Elle ne parlait pas le français, elle connaissait que sa langue maternelle l’amazigh, langue endémique de son sud marocain natal. Cette migration fut pour elle un réel choc culturel, elle découvrait un nouveau monde, sa langue, la ville, la nourriture, les us et coutumes fort différents de ceux de son pays natal. Avec ses moyens, elle essayait d’accompagner ses enfants dans ce monde qu’elle connaissait si mal. La narratrice a, elle, découvert la langue et la culture françaises à l’école, comme ses frères et sœurs, mais aussi dans les livres que son père aimait tellement. Salwa, la narratrice, est une fillette vive et intelligente, pleine d‘énergie, elle devient une fille cultivée et révoltée, elle n’acceptait pas que sa mère vive comme une femme soumise à son mari, à son monde, à tout ce qui l’entoure et qu’elle ne maitrise pas. Elle a vécu la migration et son après avec courage et abnégation sans jamais se plaindre essayant de toujours satisfaire les siens.

Pour Salwa, Bovary c’est la référence, tout d’abord la mauvaise femme qui n’a pas su, ou voulu, se plier aux règles de son milieu, celle qui est allé chercher ailleurs quand l’ennui l’a atteint et Cupidon piqué de sa flèche. Et, quand le temps de l’amour est arrivé, Salwa a découvert les joies mais surtout les douleurs de l’amour et elle a mieux compris Bovary et son désespoir, ainsi elle est arrivée à trente-sept ans avec un mari dont elle divorce pour être libre … mais seule. Elle redécouvre alors sa mère, qu’elle comprend mieux et qu’elle accompagne dans un voyage pèlerinage au pays natal où elle voit une autre mère, une autre femme, celle qui veut lui transmettre les valeurs, les mœurs, les pratiques religieuses accommodées aux anciennes croyances animistes, la magie, les coutumes et la médecine ancestrales, …, de son peuple, de sa famille… Elle comprend alors que sa mère a eu une vie avant, qu’elle a connu l’arrachement et l’adaptation à une autre société sans jamais courber le dos, toujours fière et droite. Cette mère, elle croyait qu’elle ne l’aimait pas pour être née sans être désirée, cette mère qui la frappait, lui a volé son Madame Bovary la veille du baccalauréat… La vie au pays c’est aussi la fête qui évoque, pour moi, les chansons amazighs et andalouses reprises par Taos Amrouche après sa mère. Taos qui dans ses lignes m’a emmenée au creux du pays qui l’a refusée.

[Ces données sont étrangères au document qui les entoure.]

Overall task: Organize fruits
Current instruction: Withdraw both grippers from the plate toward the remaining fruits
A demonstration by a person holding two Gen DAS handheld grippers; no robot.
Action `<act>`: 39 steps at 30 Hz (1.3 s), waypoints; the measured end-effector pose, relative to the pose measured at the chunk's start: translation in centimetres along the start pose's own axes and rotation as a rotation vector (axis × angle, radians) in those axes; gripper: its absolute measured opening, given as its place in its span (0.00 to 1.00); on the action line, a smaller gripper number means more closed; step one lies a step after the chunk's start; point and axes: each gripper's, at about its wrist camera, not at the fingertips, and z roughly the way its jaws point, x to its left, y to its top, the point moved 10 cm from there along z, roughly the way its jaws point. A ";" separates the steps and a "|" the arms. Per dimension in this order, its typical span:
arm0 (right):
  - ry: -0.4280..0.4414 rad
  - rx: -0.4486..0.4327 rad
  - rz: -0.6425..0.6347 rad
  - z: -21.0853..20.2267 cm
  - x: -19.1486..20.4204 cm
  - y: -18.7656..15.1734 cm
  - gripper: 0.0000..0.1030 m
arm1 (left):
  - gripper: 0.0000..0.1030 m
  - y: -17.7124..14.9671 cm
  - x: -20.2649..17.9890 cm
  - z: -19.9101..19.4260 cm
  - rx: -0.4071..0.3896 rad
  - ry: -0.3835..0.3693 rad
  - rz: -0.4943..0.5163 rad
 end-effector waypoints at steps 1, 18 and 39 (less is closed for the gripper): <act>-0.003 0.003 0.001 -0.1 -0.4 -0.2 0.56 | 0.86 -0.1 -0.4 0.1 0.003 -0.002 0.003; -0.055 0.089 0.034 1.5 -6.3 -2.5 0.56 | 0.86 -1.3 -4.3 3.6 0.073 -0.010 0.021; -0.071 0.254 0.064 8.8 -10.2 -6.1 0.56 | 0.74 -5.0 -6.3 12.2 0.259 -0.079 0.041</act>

Salwa connait la douleur de la maladie mais aussi celle de l’amour qui est toujours bien compliqué pour elle qui veut rester libre et supporte mal une ambiance trop patriarcale. Elle est l’héritière d’une lignée de femmes soumises souvent mais toujours battantes à leur façon. Elle se sent aussi l’héritière de Bovary qui ne supportait pas l’amour qui stagne et ennuie, elle est une femme qui veut affirmer son statut et sa condition de femme libre.

Ce roman, c’est l’histoire des femmes de la migration, du rapprochement familial, de la difficulté de l’intégration, de la soumission aux chefs de famille, de l’affront du racisme et de la stigmatisation, de la différence, de la réussite sociale et culturelle pour certaines, c’est aussi l’histoire de la lutte des ses femmes pour la reconnaissance de leur statut et de leur rôle dans la transmission des valeurs héritées des mères restées au pays. Mais c’est de plus le cheminement initiatique d’une fille née de la migration qui a assimilé la coculture française tout en gardant les valeurs transmises par sa mère.